| Problem requirements |
Everything from the line with "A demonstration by" to the end of the material is to be retyped exactly, both ends included, and nothing else.

| Available data |
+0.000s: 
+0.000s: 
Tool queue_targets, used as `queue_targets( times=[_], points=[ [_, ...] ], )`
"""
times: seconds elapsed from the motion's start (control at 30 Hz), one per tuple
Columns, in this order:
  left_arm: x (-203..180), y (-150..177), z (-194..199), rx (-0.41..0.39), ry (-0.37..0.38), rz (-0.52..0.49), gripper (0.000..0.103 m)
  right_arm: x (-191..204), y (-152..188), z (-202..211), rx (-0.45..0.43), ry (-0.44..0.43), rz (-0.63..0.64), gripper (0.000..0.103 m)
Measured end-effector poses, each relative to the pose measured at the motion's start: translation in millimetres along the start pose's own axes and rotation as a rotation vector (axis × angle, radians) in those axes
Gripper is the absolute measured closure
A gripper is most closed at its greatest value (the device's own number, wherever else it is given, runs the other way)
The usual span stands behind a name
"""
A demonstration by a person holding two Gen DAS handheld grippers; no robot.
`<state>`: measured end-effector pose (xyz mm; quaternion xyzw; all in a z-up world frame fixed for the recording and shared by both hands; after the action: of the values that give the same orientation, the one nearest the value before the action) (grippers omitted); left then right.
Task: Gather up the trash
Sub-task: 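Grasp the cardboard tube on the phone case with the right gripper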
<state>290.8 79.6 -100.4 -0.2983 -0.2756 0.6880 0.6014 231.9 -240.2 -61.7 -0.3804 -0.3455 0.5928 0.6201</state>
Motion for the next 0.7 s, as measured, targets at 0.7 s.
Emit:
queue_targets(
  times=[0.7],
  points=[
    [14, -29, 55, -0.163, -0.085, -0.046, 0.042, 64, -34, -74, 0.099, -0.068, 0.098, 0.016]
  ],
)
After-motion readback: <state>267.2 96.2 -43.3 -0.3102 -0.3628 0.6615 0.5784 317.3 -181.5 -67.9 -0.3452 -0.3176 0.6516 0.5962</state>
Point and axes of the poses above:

| Output of the task |
A demonstration by a person holding two Gen DAS handheld grippers; no robot.
`<state>`: measured end-effector pose (xyz mm; quaternion xyzw; all in a z-up world frame fixed for the recording and shared by both hands; after the action: of the values that give the same orientation, the one nearest the value before the action) (grippers omitted); left then right.
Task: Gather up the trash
Sub-task: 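Grasp the cardboard tube on the phone case with the right gripper
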<state>290.8 79.6 -100.4 -0.2983 -0.2756 0.6880 0.6014 231.9 -240.2 -61.7 -0.3804 -0.3455 0.5928 0.6201</state>
Motion for the next 0.7 s, as measured, targets at 0.7 s.
Emit:
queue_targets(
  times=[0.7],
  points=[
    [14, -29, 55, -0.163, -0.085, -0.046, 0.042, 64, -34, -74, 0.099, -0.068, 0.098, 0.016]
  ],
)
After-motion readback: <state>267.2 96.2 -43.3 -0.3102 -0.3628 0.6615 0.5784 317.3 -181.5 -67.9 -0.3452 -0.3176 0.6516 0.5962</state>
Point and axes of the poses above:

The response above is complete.